Я сама играла в эту игру. Когда я решила уйти от Германа, я до часа икс придумала все слова, которые произнесу, чтобы уговорить его поехать отдыхать в уединенное место и расслабиться под мой убаюкивающий голос. У меня был план. Та самая ложь.
А сейчас у меня нет ничего. Кроме этого момента. Кроме чувства, что под моими пальцами крошится корочка льда. Хотя со мной тоже что-то происходит. Я вспоминаю другую сторону своей уязвимости. Ведь дело было не только в страсти, не в диком пламени, в которое меня умело бросал Третьяков, покрывая грязными поцелуями и растирая пальцами мою кожу. Была и нежность. И что-то истинное, редкое, почти не уцелевшее в этом мире.
– У тебя пальцы подрагивают, – бросает Герман.
И поднимает свои руки, накрывая мои тонкие пальцы. Я больше не вижу их, перед глазами остаются только крепкие широкие ладони Третьякова. Он ведет их вниз, помогая мне пройтись по его шее и замереть на груди. Я чувствую, что наше дыхание и правда стало общим. Мы дышим одинаковыми отрезками. То ли затравленно, то ли предельно осторожно. Как перед прыжком, который решит все.

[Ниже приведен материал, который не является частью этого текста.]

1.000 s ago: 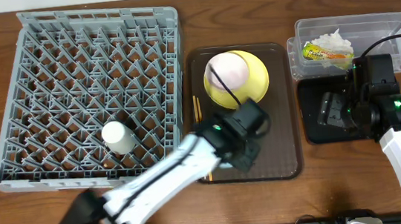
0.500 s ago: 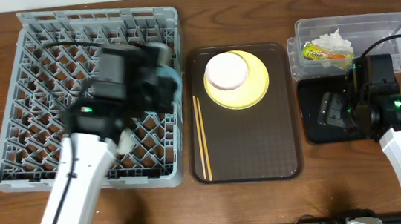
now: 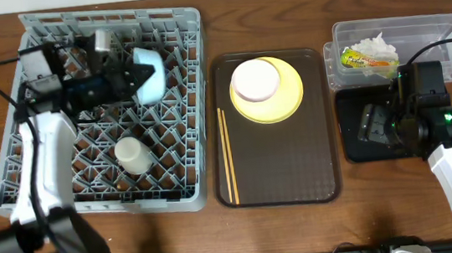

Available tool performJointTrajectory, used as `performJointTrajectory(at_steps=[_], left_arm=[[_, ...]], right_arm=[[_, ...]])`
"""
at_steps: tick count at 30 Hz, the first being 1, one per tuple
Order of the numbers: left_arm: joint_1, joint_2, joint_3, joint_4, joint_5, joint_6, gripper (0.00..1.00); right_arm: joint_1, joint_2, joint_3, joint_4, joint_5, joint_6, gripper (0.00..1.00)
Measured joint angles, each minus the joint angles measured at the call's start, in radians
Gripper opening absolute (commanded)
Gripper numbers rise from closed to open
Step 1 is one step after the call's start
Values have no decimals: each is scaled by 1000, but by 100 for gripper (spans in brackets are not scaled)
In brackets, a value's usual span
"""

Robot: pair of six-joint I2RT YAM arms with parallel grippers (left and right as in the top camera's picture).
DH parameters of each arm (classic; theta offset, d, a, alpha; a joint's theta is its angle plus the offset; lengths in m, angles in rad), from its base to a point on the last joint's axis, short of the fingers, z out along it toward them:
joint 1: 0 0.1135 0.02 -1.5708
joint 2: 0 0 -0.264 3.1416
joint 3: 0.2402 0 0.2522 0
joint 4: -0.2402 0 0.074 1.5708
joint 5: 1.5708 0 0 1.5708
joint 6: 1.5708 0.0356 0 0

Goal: Sort waste into correct bins and load items into the dishwasher
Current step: 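Carry the blue bowl with the left gripper and set it in the rack, then move the left gripper to the white bowl and grasp its rim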

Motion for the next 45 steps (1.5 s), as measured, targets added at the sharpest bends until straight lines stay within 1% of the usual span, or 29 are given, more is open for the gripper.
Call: performJointTrajectory(at_steps=[6,9,13,18,23,25,29,31,32,34,35,36,37,38,39,41,44,45], left_arm=[[94,127,0,80,155,-15,6],[113,172,0,87,230,-15,6],[113,209,0,88,280,-15,6],[116,237,0,89,314,-19,6],[145,237,0,83,301,-23,6],[166,237,1,52,279,-26,6],[199,237,9,-32,231,-27,9],[210,233,15,-59,201,-25,14],[216,232,17,-66,183,-27,22],[229,232,18,-82,135,-29,27],[235,234,16,-89,106,-27,32],[238,236,15,-92,95,-23,44],[249,241,13,-100,52,-25,44],[256,242,12,-100,39,-26,46],[262,242,12,-102,28,-28,51],[282,242,12,-105,16,-26,53],[314,242,12,-126,-24,-29,67],[323,239,12,-137,-46,-32,69]], right_arm=[[0,0,0,0,0,0,78],[0,0,0,0,0,0,78],[0,0,0,0,0,0,78],[0,0,0,-3,0,0,78],[0,0,0,-6,0,0,78],[0,0,0,-7,0,0,78],[0,0,0,-6,0,0,78],[0,0,0,-6,0,0,78],[0,0,0,-7,0,0,78],[0,0,0,-6,0,0,78],[0,0,0,-6,0,0,78],[0,0,0,-6,0,0,78],[0,0,0,-6,0,0,78],[0,0,0,-6,0,0,78],[0,0,0,-6,0,0,78],[0,0,0,-6,0,0,78],[0,0,0,-6,0,0,78],[0,0,0,-6,0,0,78]])
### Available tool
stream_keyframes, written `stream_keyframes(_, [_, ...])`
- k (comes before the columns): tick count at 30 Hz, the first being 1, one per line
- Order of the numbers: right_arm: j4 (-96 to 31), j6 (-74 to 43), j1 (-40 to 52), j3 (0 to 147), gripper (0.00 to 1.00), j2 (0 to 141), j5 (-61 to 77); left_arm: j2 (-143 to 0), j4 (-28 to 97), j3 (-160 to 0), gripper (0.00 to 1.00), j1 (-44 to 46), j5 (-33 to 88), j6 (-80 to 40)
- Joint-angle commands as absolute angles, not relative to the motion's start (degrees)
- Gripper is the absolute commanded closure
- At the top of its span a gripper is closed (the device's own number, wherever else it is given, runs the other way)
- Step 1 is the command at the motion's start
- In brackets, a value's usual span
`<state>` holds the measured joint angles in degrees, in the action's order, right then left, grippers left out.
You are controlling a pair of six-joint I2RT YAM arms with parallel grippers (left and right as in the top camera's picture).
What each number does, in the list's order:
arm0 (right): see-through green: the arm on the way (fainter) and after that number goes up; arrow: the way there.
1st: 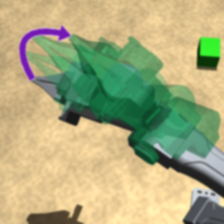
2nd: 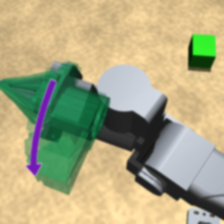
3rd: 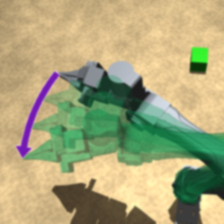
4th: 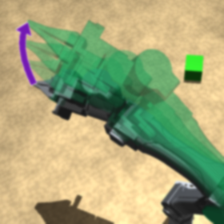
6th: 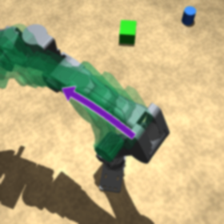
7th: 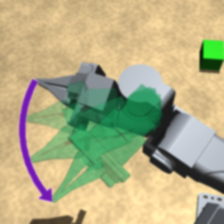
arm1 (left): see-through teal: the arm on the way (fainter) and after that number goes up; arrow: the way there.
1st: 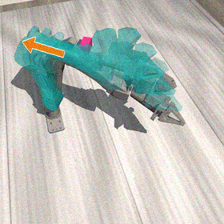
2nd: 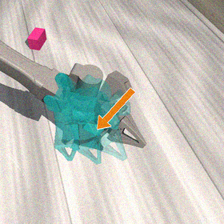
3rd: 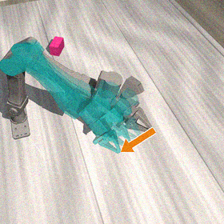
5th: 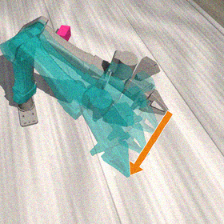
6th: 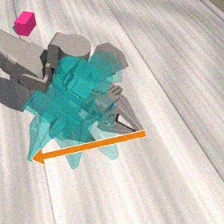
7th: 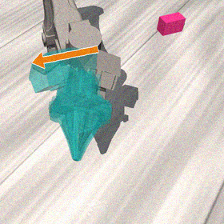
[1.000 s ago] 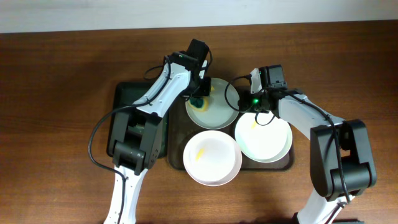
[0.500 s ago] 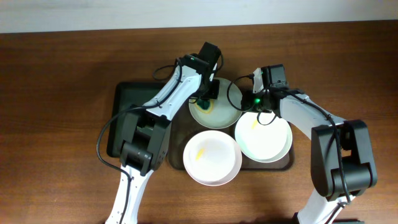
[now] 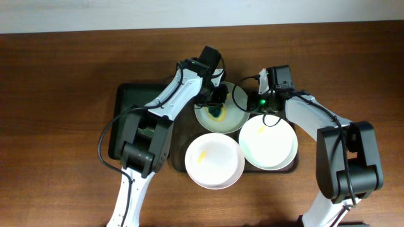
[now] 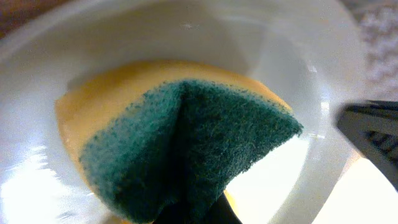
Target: Clean dirty plates on tray and stack at the side
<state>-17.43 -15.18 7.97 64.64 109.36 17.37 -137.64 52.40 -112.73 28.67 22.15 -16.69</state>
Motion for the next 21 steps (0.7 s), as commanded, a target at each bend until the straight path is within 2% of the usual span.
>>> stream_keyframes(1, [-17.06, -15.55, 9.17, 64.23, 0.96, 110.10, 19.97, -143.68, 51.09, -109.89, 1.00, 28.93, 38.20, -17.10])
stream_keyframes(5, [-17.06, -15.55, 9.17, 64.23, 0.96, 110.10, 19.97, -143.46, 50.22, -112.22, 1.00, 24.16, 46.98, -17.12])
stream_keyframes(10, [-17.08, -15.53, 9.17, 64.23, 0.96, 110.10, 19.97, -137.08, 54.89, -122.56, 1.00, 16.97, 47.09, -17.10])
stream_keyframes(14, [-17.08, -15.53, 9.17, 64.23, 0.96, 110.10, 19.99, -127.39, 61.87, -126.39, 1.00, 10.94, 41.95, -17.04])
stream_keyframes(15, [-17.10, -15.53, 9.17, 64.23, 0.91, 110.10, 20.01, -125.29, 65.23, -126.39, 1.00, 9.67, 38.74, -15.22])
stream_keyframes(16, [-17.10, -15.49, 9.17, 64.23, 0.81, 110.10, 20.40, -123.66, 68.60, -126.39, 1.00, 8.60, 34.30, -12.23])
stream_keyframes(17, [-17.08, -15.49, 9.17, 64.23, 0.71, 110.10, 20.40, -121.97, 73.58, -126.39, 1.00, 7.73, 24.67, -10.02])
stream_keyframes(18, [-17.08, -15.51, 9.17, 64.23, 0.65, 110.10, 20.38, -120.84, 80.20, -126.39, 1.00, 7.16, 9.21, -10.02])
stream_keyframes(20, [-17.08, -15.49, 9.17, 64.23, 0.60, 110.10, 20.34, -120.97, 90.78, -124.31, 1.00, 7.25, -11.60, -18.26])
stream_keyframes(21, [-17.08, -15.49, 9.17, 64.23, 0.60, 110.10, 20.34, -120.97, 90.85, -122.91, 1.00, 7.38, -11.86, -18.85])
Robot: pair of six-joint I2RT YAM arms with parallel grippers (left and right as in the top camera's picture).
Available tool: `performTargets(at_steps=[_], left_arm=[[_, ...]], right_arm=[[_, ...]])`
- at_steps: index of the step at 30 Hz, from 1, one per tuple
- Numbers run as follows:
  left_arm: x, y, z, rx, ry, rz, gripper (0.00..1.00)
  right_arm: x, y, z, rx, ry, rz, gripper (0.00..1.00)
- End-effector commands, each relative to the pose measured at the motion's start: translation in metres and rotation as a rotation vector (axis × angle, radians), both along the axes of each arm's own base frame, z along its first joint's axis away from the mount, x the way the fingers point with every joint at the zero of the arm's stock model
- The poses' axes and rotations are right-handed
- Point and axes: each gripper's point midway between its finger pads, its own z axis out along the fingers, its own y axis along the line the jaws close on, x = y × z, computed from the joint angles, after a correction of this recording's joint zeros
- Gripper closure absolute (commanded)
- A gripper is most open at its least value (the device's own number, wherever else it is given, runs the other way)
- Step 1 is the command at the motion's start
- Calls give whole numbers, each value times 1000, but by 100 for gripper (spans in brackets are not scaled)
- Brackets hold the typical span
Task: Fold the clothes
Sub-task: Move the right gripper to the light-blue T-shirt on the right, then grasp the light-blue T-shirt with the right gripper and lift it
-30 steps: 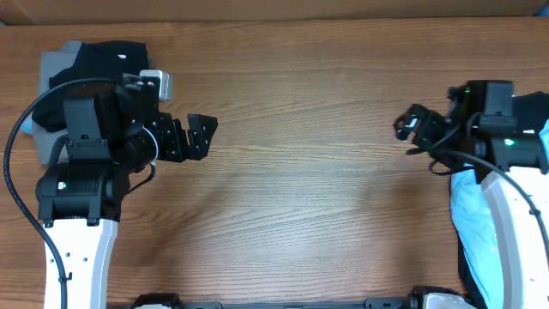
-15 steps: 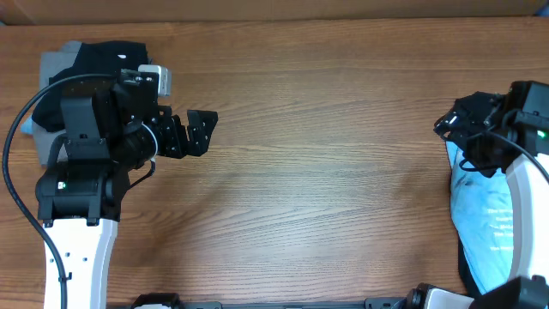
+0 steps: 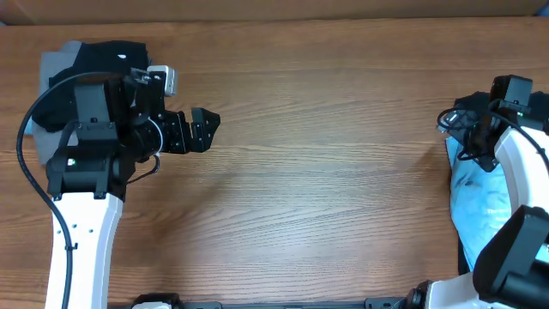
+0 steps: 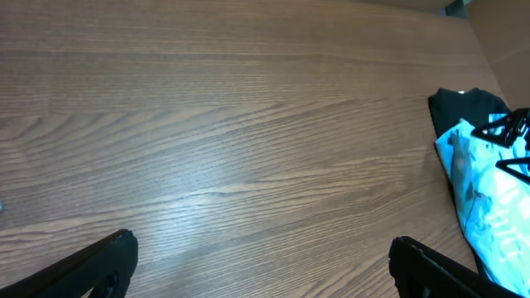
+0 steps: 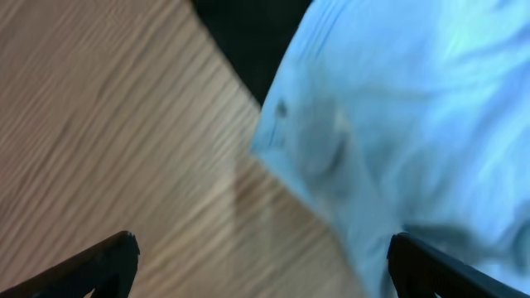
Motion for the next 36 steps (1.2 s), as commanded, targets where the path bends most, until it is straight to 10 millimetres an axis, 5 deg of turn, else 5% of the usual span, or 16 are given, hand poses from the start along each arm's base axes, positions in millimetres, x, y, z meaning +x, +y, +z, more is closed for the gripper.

– Ты сможешь меня когда-нибудь простить?
– Ты не просил прощения…
– Сейчас прошу, – нажимает он твердым голосом. – Ты простишь?
– Не знаю… Но я хочу. И я хочу тоже попросить прощения. За то, что сделала.
– Не надо. Я сам тебе позволил. Мы это уже выяснили.
– Герман…
– Отпусти это. Я отпустил.
– Правда?
– Правда. – Он отпускает мои руки и переносит ладони на мои плечи, мягко сжимает и подталкивает меня к себе. – Правда.
– А что, если я сейчас скажу чертовски неприятную вещь? – Я выжидаю всего секунду и продолжаю: – Я хочу поговорить с Лебедевым.
– Ты издеваешься?
– Я хочу избежать крови…
– Нет, – обрывает Герман. – Нет, Алина. Даже не думай.
– Почему?
Он закрывает глаза. Его губы сжимаются в тонкую линию, а пальцы сильнее надавливают на мое тело.
– Потому что он опасен. Потому что я знаю, как он мыслит. И знаю, что он делает с людьми, которые идут против его сценария.
– Я не иду против. Я хочу просто поговорить.
– Зачем? – его голос становится резче. – Хочешь разыграть какую-то тонкую игру? Или надеешься, что сможешь уговорить его забыть обо мне?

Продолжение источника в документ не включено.